En quête de sa filiation, il ne veut pas seulement savoir qui est son père, mais de quel terreau il est issu. «D’où tu viens?», demande-t-il tout bas à sa mère alors qu’elle dort à ses côtés. Quand il décide de faire chambre à part et s’installe dans le débarras, où un lit a été recouvert d’objets inutilisés, un fantôme commence à lui apparaître la nuit. Un soldat, assis contre le mur, mort dans les tranchées de 14-18. Rêve, vision, délire de la fièvre? Quoiqu’il en soit, il guidera Enzo vers la vérité de ses origines, comme si le garçon portait en lui d’autres vies, d’autres êtres qui se sont battus et ont triomphé de la mort.

BRISER LES SORTILEGES

La Nuit en vérité peut se lire comme le parcours initiatique atypique d’un jeune garçon qui traverse le chaos de son monde et de l’histoire du siècle pour aller vers la connaissance de soi. Celle-ci passe aussi par son corps. Il le redécouvre ami, alors «qu’il n’avait fait que le maudire et tenter de l’oublier». «Il lui fit des caresses douces, partout où il avait mal: les genoux, les cuisses, les articulations, il les massa en petits cercles concentriques en murmurant des ‘pardon’ et des ‘merci’, et il sentit que la chaleur émanant de ses mains lui faisait du bien partout où elles passaient.» Malgré les sévices subis et sa solitude, il aime la vie envers et contre tout, et cet amour vaste l’englobe aussi bien. «Si je devais dessiner Enzo Popov, je dessinerais un brin d’herbe poussant entre deux pavés», disait Véronique Olmi lors d’une interview. Sa liberté intérieure prend forme dans une très belle scène finale, où il brise les sortilèges en sautant par-dessus le feu de la Saint-Jean et découvre que son corps peut aussi être objet de jouissance.
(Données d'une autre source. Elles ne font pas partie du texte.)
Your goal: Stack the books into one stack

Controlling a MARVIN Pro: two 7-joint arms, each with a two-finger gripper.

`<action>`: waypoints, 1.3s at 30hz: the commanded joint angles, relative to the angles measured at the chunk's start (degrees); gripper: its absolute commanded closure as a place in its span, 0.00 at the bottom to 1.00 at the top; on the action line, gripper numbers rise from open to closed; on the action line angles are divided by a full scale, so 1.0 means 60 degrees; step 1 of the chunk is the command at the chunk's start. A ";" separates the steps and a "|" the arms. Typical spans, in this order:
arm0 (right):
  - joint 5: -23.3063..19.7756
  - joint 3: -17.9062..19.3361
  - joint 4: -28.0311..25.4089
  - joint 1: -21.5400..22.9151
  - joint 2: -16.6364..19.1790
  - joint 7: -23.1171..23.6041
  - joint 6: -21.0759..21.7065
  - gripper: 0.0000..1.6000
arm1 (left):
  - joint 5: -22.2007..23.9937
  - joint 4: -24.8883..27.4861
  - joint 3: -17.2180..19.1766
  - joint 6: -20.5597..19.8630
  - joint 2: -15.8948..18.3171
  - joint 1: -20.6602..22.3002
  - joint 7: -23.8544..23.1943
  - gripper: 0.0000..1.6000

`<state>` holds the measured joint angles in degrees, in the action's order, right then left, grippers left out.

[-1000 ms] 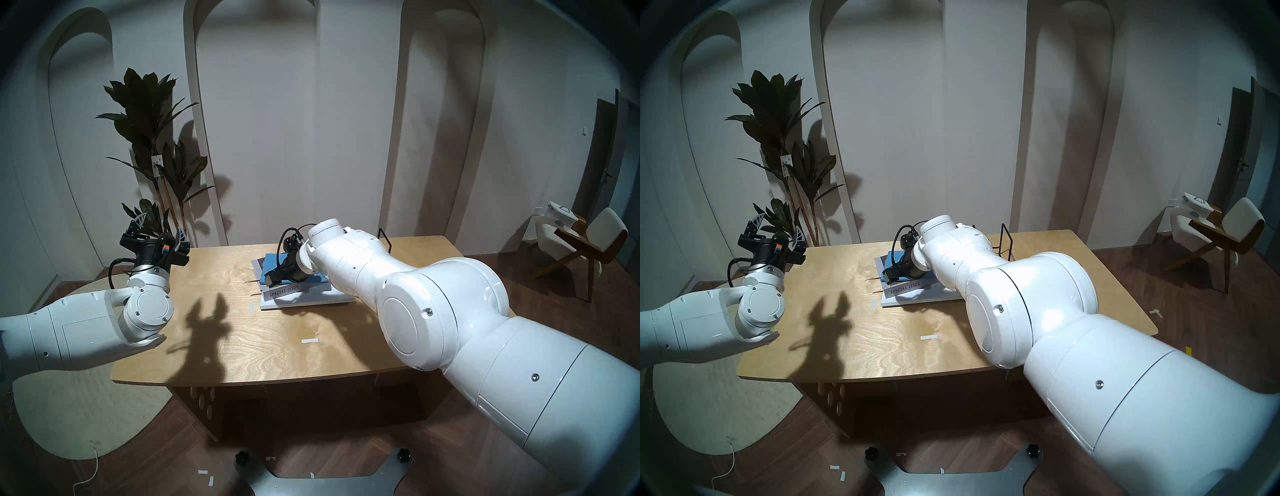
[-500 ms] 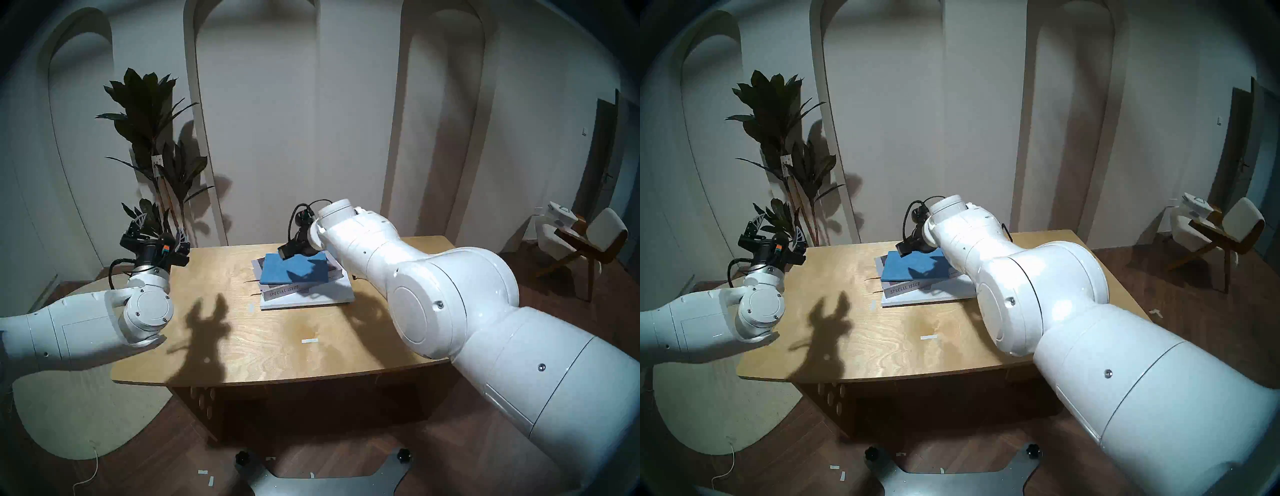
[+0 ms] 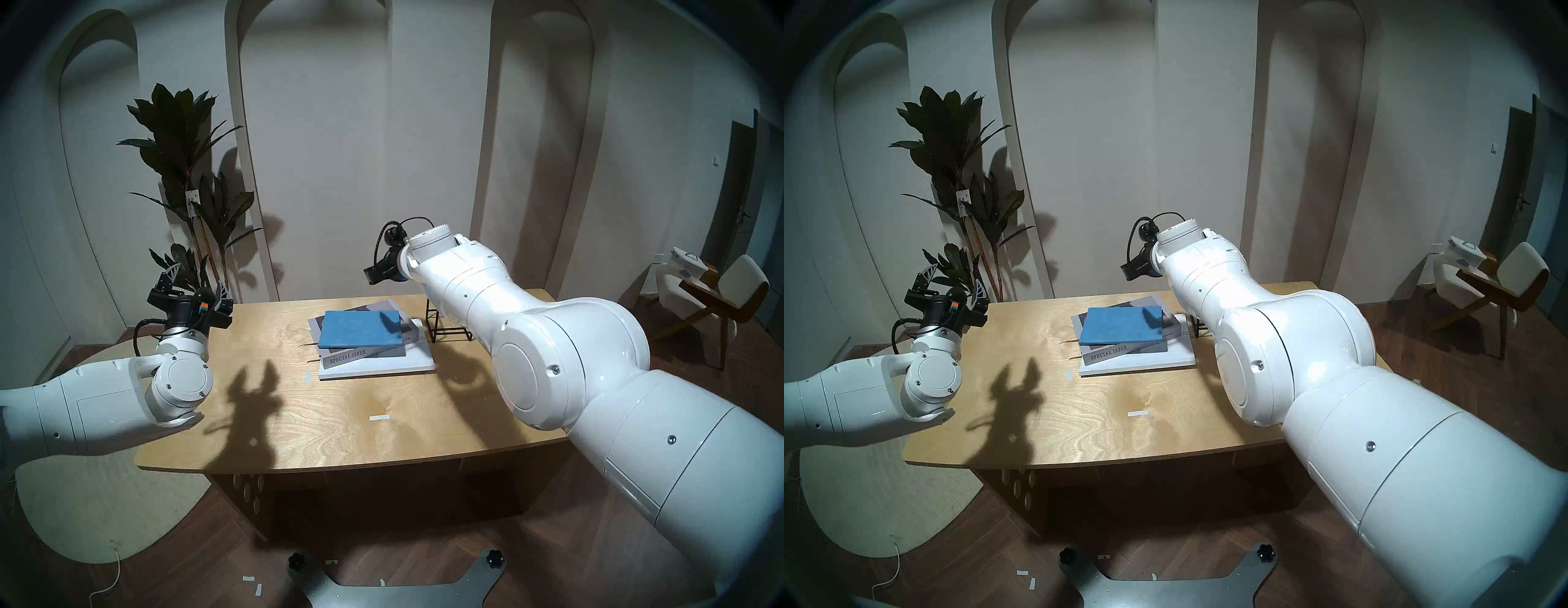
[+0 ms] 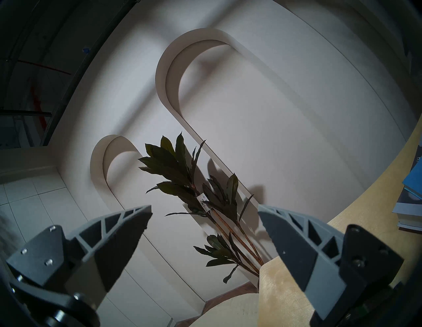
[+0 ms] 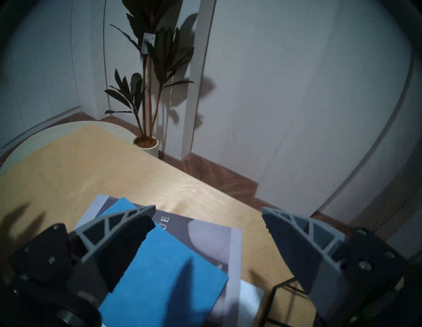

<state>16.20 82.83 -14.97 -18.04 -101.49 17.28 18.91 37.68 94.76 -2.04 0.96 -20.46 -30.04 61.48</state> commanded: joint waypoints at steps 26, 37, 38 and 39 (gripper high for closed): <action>0.0218 0.0612 -0.1410 -0.0072 0.1205 -0.1586 -0.1235 0.00 | -0.0011 0.0001 -0.0051 0.0013 0.0008 0.0082 0.0022 0.00; 0.0051 0.0819 -0.1528 -0.0278 0.1060 -0.1576 -0.1397 0.00 | -0.0010 0.0000 -0.0117 0.0013 0.0008 0.0066 0.0022 0.00; 0.0031 0.0830 -0.1546 -0.0270 0.1043 -0.1564 -0.1411 0.00 | -0.0010 0.0000 -0.0123 0.0013 0.0008 0.0064 0.0022 0.00; -0.0001 0.0850 -0.1562 -0.0276 0.1030 -0.1554 -0.1425 0.00 | -0.0010 0.0000 -0.0129 0.0013 0.0008 0.0062 0.0022 0.00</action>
<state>16.89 87.52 -22.12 -20.22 -94.38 7.69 11.78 37.71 94.75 -3.40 0.97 -20.46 -30.37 61.50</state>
La dramaturge et comédienne française, venue au roman avec le remarqué Bord de mer en 2001, excelle à créer une atmosphère toute de retenue et de brutalité. Porté par une écriture ample et riche qui semble parfois s’enrouler sur elle-même pour mieux chercher son souffle, pour dire au plus juste toutes les nuances des émotions qui traversent ces deux personnages marquants, La Nuit en vérité se déroule sans faille, selon un rythme aussi fluide que maîtrisé, et allie de façon étonnante grâce et densité.

 

Véronique Olmi, La Nuit en vérité, Ed. Albin Michel, 2013, 309 pp.